A discussão pública do Plano de Recuperação e Resiliência terminou
Uma discussão que terá sido demasiado curta para que possa ser suficientemente ampla e para que possa ser verdadeiramente promotora de alternativas àquela que é a vontade de quem governa.
E não há nenhum mal em que se faça a vontade de quem governa, foi para isso que foram eleitos. Aquilo que não é bom é criar a expectativa aos portugueses de que serão responsáveis pelas escolhas feitas para a recuperação económica do nosso país quando na realidade isso não será verdade.
Também não é inteligente poder utilizar as ideias de todos os que estarão envolvidos nessa retoma e não tirar proveito disso.
O mais importante é que saia daqui um projeto que sirva verdadeiramente o futuro de Portugal.
Contudo, aquilo que lemos no projeto apresentado é muito mais um aproveitamento de dinheiros para pagar os prejuízos passados do que para projetar Portugal para um futuro melhor para os portugueses.
Já todos se deram conta de que o Estado resolveu ficar com dois terços do valor da bazuca, deixando apenas um terço para as empresas, que são quem representa a grande capacidade criativa para a economia do nosso país.
E isto acontece porque o Estado tem medo de apostar num ganho futuro resultante de um maior desenvolvimento das nossas estruturas produtivas, que lhe assegurariam um muito maior rendimento através do aumento da produção de riqueza, escolhendo garantir, desde já, o suficiente para cobrir os seus custos de passado.
É também o medo que leva o Estado a decidir atribuir um valor muito reduzido à capitalização das empresas, fator essencial à sua capacidade de desenvolvimento e que tem sido sempre o seu principal fator de incapacidade para crescer e ganhar novos mercados. Acresce a tudo isto que o mesmo Estado que assim toma decisões resolveu entregar a atribuição de verbas através da discricionariedade do banco de fomento - que até hoje ninguém sabe como funcionará.

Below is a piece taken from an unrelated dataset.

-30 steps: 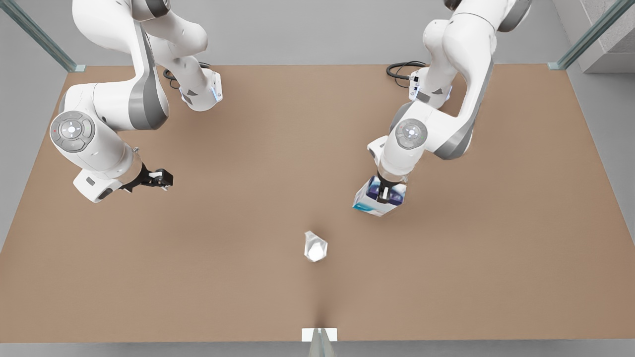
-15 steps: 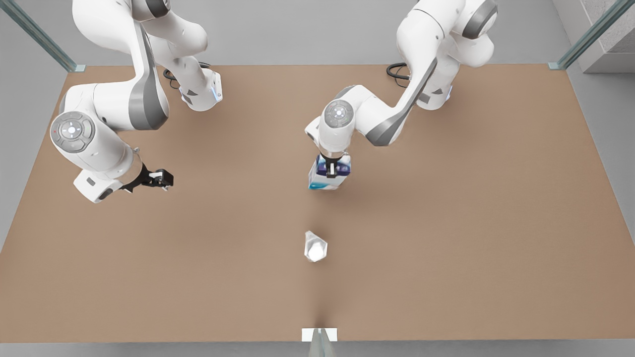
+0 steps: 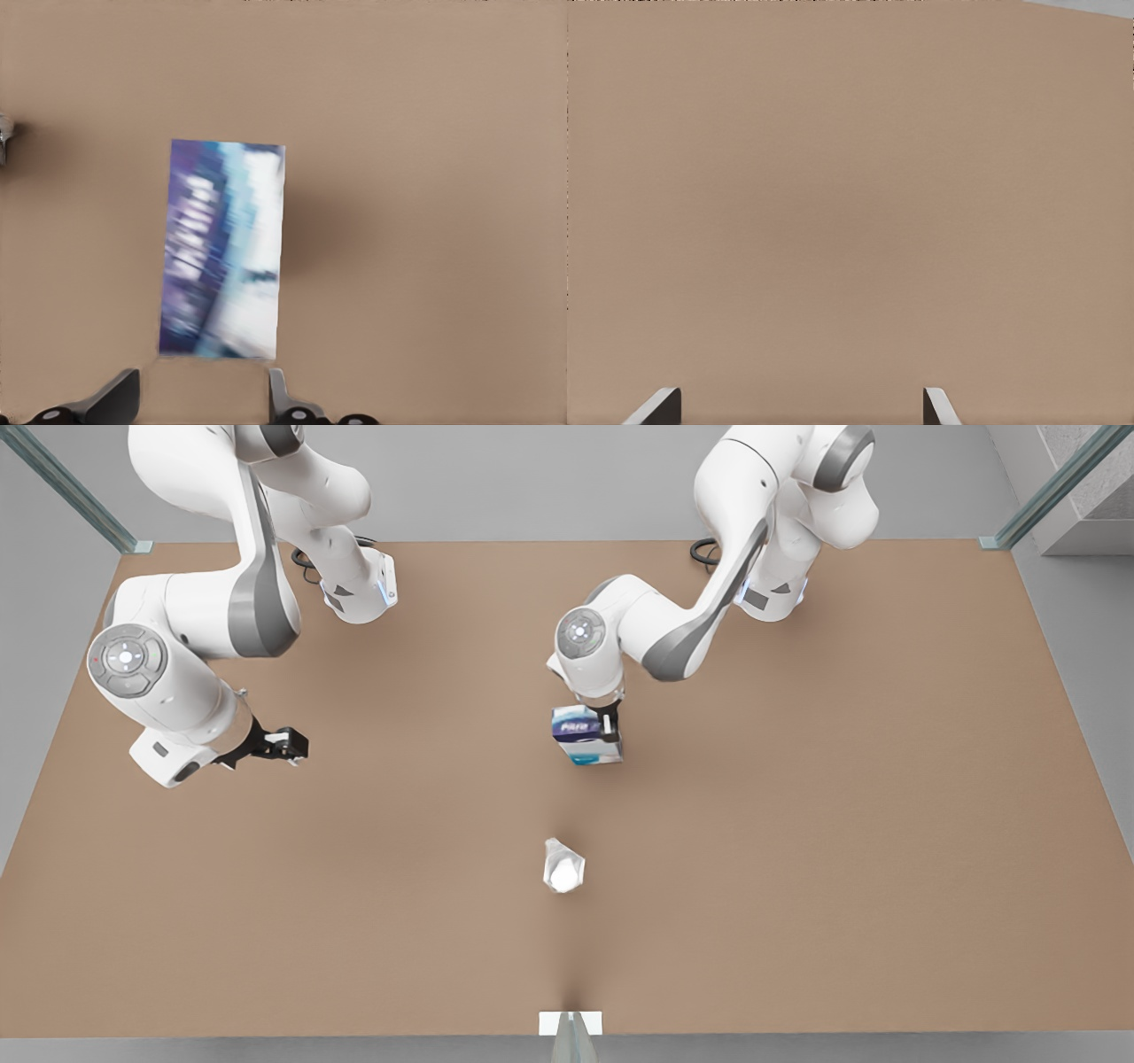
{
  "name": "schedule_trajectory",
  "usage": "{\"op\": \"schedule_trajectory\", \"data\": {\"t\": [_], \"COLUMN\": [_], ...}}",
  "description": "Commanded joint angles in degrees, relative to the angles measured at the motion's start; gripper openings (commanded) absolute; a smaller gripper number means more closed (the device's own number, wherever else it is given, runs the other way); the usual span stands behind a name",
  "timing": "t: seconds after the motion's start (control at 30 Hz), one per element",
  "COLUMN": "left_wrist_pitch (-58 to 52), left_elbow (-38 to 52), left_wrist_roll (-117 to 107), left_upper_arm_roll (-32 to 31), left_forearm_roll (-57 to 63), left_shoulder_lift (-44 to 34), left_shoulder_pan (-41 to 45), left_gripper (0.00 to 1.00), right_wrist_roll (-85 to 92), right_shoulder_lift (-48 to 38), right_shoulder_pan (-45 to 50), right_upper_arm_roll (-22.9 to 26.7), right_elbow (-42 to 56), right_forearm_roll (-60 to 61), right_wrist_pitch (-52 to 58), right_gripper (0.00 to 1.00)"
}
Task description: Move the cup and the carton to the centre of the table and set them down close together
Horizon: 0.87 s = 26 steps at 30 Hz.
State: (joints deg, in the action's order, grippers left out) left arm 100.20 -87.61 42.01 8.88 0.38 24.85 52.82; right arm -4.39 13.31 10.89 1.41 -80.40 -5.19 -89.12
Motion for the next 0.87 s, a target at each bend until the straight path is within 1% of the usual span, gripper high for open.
{"op": "schedule_trajectory", "data": {"t": [0.0, 0.1, 0.13, 0.17, 0.23, 0.27, 0.3, 0.33, 0.37, 0.43, 0.47, 0.5, 0.53, 0.6, 0.63, 0.67, 0.7, 0.73, 0.77, 0.8, 0.83], "left_wrist_pitch": [0.0, -0.1, -1.1, -5.3, -7.6, -10.7, -11.7, -12.0, -13.5, -13.0, -12.9, -12.4, -12.5, -11.2, -11.3, -11.1, -10.3, -10.4, -10.7, -10.9, -11.7], "left_elbow": [0.0, -0.5, 0.2, 1.7, 5.3, 5.7, 6.1, 6.1, 6.1, 6.8, 6.9, 6.8, 6.8, 6.8, 6.7, 5.1, 3.6, 3.6, 4.1, 4.4, 4.7], "left_wrist_roll": [0.0, 0.0, -5.5, -12.8, -22.3, -30.0, -38.2, -43.9, -49.1, -50.9, -50.8, -50.8, -50.8, -51.2, -54.6, -56.9, -58.1, -52.9, -46.9, -43.8, -45.4], "left_upper_arm_roll": [0.1, 0.3, 0.3, 0.7, 2.2, 2.1, 2.0, 1.4, 2.1, 2.1, 0.7, -2.6, -2.5, -8.0, -8.2, -14.1, -16.7, -11.0, -1.9, 0.1, -0.1], "left_forearm_roll": [-0.3, -0.2, 0.3, 0.4, 0.1, -0.2, 0.0, -0.2, 0.7, 1.9, 1.8, 1.8, 3.0, 5.6, 5.6, 5.8, 6.7, 6.7, 6.0, 2.1, 1.9], "left_shoulder_lift": [-0.2, -3.1, -5.1, -5.9, -7.7, -9.3, -10.1, -10.3, -11.0, -10.8, -10.3, -10.4, -10.6, -10.3, -10.3, -11.0, -12.7, -14.0, -14.3, -13.7, -13.5], "left_shoulder_pan": [-0.1, -3.0, -5.1, -5.8, -13.8, -17.7, -21.7, -27.5, -30.8, -36.4, -40.2, -44.6, -44.6, -50.5, -49.8, -53.1, -54.3, -50.6, -44.3, -44.7, -45.5], "left_gripper": [1.0, 1.0, 1.0, 1.0, 1.0, 1.0, 1.0, 1.0, 1.0, 1.0, 1.0, 1.0, 1.0, 1.0, 1.0, 1.0, 1.0, 1.0, 1.0, 1.0, 1.0], "right_wrist_roll": [0.0, 0.0, 0.0, 0.0, 0.0, 0.0, 0.0, 0.0, 0.0, 0.0, 0.0, 0.0, 0.0, 0.0, 0.0, 0.0, 0.0, 0.0, 0.0, 0.0, 0.0], "right_shoulder_lift": [0.0, 0.0, 0.0, 0.0, 0.0, 0.0, 0.0, 0.0, 0.0, 0.0, 0.0, 0.0, 0.0, 0.0, 0.0, 0.0, 0.0, 0.0, 0.0, 0.0, 0.0], "right_shoulder_pan": [0.0, 0.0, 0.0, 0.0, 0.0, 0.0, 0.0, 0.0, 0.0, 0.0, 0.0, 0.0, 0.0, 0.0, 0.0, 0.0, 0.0, 0.0, 0.0, 0.0, 0.0], "right_upper_arm_roll": [0.0, 0.0, 0.0, 0.0, 0.0, 0.0, 0.0, 0.0, 0.0, 0.0, 0.0, 0.0, 0.0, 0.0, 0.0, 0.0, 0.0, 0.0, 0.0, 0.0, 0.0], "right_elbow": [0.0, 0.0, 0.0, 0.0, 0.0, 0.0, 0.1, 0.1, 0.0, 0.0, 0.0, 0.0, 0.0, 0.0, 0.0, 0.1, 0.0, 0.0, 0.0, 0.0, 0.0], "right_forearm_roll": [0.0, 0.0, 0.0, 0.0, 0.0, 0.0, 0.0, 0.0, 0.0, 0.0, 0.0, 0.0, 0.0, 0.0, 0.0, 0.0, 0.0, 0.0, 0.0, 0.0, 0.0], "right_wrist_pitch": [0.0, 0.0, 0.0, 0.0, 0.0, 0.0, 0.0, 0.0, 0.0, -0.1, -0.1, -0.1, -0.1, 0.0, -0.1, -0.1, -0.1, -0.1, -0.1, -0.1, -0.1], "right_gripper": [1.0, 1.0, 1.0, 1.0, 1.0, 1.0, 1.0, 1.0, 1.0, 1.0, 1.0, 1.0, 1.0, 1.0, 1.0, 1.0, 1.0, 1.0, 1.0, 1.0, 1.0]}}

Por outro lado, com base na mesma preocupação de resolver os seus problemas de custo de funcionamento, cativou para si dois terços do valor do investimento na "digitalização" do Estado, mas nada refere quanto à desejável diminuição do número de funcionários públicos que resultará desse processo.
Ora, todos sabemos que a digitalização é instrumental. Serve essencialmente para obter um aumento significativo da eficiência dos processos e facilitar a vida dos contribuintes, implicando a diminuição da intervenção do fator humano e levando à redução da despesa com pessoal (que na administração pública central, em 2021, ascende a 18,7 mil milhões). "Digitalizar" o Estado tem de ser um investimento reprodutivo e não uma mera troca de equipamentos e redes importados.
Para além destes pontos mais evidentes, que nos levam a acreditar que o governo está mais preocupado em garantir a sua própria liquidez e que terá medo de se arriscar a verdadeiramente desenvolver a nossa economia, a falta de referência clara aos projetos de internacionalização e à criação de projetos ligados ao mar - o recurso que mais nos dá diferença competitiva - são claros indicadores da postura defensiva da nossa elite e confirmam a tendência de medo com que enfrentamos os nossos desafios.
Portugal poderia ter, com as verbas disponíveis neste programa de recuperação, uma oportunidade única de se tornar um país desenvolvido, com competências de intervenção em novos mercados, com a criação de empresas mais fortes e resilientes que conquistem lugares de destaque para a economia do nosso país.
De tornar a vida dos portugueses numa vida digna, com crescimento e de qualidade. De criar nos portugueses de novo um orgulho em participar nas decisões que determinam o caminho do mundo podendo beneficiar dos seus resultados. De fazer verdadeiramente a diferença.
Desiludam-se os otimistas. Com este plano que aí vem vence, mais uma vez, a falta de ambição e de visão. E perdem - inexoravelmente - os portugueses que defendem a adequação do Estado às necessidades das pessoas e não a submissão das pessoas às necessidades do Estado.